## Your task
A word-for-word restatement of the data is what is needed.

Stored items from a collection

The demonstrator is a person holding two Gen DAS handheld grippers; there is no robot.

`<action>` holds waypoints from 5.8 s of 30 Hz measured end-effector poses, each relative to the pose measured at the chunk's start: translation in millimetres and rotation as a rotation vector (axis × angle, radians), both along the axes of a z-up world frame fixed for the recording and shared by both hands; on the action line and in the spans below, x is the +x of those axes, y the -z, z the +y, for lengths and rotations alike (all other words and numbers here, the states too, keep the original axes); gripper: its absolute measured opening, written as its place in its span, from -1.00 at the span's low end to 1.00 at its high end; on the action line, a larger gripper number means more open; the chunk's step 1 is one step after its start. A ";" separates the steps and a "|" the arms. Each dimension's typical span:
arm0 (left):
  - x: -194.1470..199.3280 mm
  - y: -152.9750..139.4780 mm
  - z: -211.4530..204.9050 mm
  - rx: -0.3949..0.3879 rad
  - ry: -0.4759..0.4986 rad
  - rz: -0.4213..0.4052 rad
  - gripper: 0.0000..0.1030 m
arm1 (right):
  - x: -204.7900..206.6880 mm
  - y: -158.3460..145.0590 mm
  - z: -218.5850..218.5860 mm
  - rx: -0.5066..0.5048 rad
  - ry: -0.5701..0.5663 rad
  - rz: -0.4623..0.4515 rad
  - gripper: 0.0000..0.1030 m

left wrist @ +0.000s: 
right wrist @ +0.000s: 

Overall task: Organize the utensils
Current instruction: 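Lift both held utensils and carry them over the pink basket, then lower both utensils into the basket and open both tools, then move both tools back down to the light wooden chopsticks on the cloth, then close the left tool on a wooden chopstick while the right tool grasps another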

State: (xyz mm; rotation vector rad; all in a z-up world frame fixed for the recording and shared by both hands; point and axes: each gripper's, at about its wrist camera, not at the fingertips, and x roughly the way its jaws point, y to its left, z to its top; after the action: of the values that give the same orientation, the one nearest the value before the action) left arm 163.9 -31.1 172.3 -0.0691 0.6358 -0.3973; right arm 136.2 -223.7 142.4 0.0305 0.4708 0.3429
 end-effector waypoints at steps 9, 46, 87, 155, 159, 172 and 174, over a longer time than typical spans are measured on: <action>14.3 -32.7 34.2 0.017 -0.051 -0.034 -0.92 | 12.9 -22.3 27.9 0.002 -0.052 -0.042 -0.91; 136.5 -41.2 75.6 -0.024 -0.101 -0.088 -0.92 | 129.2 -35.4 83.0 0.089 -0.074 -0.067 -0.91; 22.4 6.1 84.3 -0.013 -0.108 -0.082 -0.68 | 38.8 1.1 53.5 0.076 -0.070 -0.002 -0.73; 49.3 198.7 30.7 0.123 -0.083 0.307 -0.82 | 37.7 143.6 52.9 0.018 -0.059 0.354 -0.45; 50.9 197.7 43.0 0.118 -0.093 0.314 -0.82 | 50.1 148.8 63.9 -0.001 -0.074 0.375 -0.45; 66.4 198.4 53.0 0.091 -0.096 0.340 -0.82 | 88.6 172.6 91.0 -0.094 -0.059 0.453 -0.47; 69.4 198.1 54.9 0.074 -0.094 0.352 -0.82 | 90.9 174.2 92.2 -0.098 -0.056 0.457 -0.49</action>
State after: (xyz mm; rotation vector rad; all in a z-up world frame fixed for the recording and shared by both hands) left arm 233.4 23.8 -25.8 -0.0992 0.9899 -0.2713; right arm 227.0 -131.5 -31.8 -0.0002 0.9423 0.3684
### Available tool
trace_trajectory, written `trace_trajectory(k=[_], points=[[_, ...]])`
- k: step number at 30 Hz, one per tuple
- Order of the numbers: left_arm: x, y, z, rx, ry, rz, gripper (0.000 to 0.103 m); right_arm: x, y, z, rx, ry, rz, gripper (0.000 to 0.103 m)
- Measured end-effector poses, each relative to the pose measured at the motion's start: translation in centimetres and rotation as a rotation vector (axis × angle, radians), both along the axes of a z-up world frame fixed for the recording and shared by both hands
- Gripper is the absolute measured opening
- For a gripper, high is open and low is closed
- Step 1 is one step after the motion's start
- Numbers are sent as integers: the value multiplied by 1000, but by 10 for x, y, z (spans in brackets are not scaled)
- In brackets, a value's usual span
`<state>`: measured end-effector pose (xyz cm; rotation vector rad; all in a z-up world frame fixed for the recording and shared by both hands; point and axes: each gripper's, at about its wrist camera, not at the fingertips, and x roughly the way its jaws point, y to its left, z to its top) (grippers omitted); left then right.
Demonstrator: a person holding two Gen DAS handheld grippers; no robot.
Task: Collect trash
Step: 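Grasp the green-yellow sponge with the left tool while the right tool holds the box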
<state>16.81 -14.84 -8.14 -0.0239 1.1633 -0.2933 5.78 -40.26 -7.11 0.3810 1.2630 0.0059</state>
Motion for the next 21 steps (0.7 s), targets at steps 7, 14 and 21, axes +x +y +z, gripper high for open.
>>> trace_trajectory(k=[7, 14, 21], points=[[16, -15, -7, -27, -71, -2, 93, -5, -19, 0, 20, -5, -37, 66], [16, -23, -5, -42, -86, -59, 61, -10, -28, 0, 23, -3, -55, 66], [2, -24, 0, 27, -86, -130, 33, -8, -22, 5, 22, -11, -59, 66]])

## Response area
The demonstrator is a person holding two Gen DAS handheld grippers; there is no robot.

`<action>` holds waypoints from 5.8 s of 30 Hz measured end-effector poses, each relative to the pose measured at the chunk's start: translation in millimetres and rotation as a rotation vector (axis × angle, radians), both along the axes of a z-up world frame fixed for the recording and shared by both hands; on the action line and in the spans below, x is the +x of those axes, y the -z, z the +y, for lengths and rotations alike (all other words and numbers here, the states too, keep the original axes); gripper: its absolute measured opening, written as its place in its span, from -1.00 at the span's low end to 1.00 at its high end; on the action line, a larger gripper number means more open; the chunk's step 1 is one step after its start. A ";" separates the steps and a "|" the arms. Each dimension's typical span:
arm0 (left):
  - x: -194.1470..199.3280 mm
  - y: -152.9750..139.4780 mm
  - z: -211.4530..204.9050 mm
  - rx: -0.3949..0.3879 rad
  - ry: -0.4759..0.4986 rad
  - rz: -0.4213..0.4052 rad
  - gripper: 0.0000..0.1030 m
arm1 (right):
  - x: -204.7900..206.6880 mm
  - y: -158.3460..145.0590 mm
  - z: -218.5850..218.5860 mm
  - rx: -0.5066..0.5048 rad
  - ry: -0.5701..0.5663 rad
  - rz: -0.4623..0.4515 rad
  - gripper: 0.0000..0.1030 m

left wrist @ +0.000s: 
right wrist @ +0.000s: 

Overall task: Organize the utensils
Current instruction: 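Lift both held utensils and carry them over the pink basket, then lower both utensils into the basket and open both tools, then move both tools back down to the light wooden chopsticks on the cloth, then close the left tool on a wooden chopstick while the right tool grasps another
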
State: (xyz mm; rotation vector rad; all in a z-up world frame fixed for the recording and shared by both hands; point and axes: each gripper's, at about its wrist camera, not at the fingertips, and x roughly the way its jaws point, y to its left, z to its top; after the action: of the values that give the same orientation, the one nearest the value before the action) left arm 163.9 -31.1 172.3 -0.0691 0.6358 -0.3973; right arm 136.2 -223.7 142.4 0.0305 0.4708 0.3429
 end-effector waypoints at steps 9, 46, 87, 155, 159, 172 and 174, over a longer time than typical spans are measured on: <action>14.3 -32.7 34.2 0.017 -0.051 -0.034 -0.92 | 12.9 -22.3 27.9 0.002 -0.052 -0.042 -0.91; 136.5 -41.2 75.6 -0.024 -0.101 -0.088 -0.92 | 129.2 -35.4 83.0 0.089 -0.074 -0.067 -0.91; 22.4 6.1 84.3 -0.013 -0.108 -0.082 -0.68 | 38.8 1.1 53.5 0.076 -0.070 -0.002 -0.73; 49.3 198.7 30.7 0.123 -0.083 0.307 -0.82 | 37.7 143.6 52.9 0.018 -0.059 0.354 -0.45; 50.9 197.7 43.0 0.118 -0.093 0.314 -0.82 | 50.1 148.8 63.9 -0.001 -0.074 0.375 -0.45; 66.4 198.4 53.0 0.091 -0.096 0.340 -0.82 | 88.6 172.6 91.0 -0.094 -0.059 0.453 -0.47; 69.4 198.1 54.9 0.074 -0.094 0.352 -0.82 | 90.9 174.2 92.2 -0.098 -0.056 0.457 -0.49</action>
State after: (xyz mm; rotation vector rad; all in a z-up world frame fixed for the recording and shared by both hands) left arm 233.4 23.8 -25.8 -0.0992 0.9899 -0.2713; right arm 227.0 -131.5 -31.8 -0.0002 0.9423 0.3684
### Available tool
trace_trajectory, written `trace_trajectory(k=[_], points=[[_, ...]])`
- k: step number at 30 Hz, one per tuple
- Order of the numbers: left_arm: x, y, z, rx, ry, rz, gripper (0.000 to 0.103 m); right_arm: x, y, z, rx, ry, rz, gripper (0.000 to 0.103 m)
- Measured end-effector poses, each relative to the pose measured at the motion's start: translation in centimetres and rotation as a rotation vector (axis × angle, radians), both along the axes of a z-up world frame fixed for the recording and shared by both hands
- Gripper is the absolute measured opening
- For a gripper, high is open and low is closed
- Step 1 is one step after the motion's start
- Numbers are sent as integers: the value multiplied by 1000, but by 10 for x, y, z (spans in brackets are not scaled)
- In brackets, a value's usual span
`<state>`: measured end-effector pose (xyz cm; rotation vector rad; all in a z-up world frame fixed for the recording and shared by both hands; point and axes: each gripper's, at about its wrist camera, not at the fingertips, and x roughly the way its jaws point, y to its left, z to its top) (grippers omitted); left then right.
Demonstrator: a person holding two Gen DAS handheld grippers; no robot.
Task: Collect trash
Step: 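Grasp the green-yellow sponge with the left tool while the right tool holds the box
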<state>16.81 -14.84 -8.14 -0.0239 1.1633 -0.2933 5.78 -40.26 -7.11 0.3810 1.2630 0.0059</state>
Motion for the next 21 steps (0.7 s), targets at steps 7, 14 and 21, axes +x +y +z, gripper high for open.
>>> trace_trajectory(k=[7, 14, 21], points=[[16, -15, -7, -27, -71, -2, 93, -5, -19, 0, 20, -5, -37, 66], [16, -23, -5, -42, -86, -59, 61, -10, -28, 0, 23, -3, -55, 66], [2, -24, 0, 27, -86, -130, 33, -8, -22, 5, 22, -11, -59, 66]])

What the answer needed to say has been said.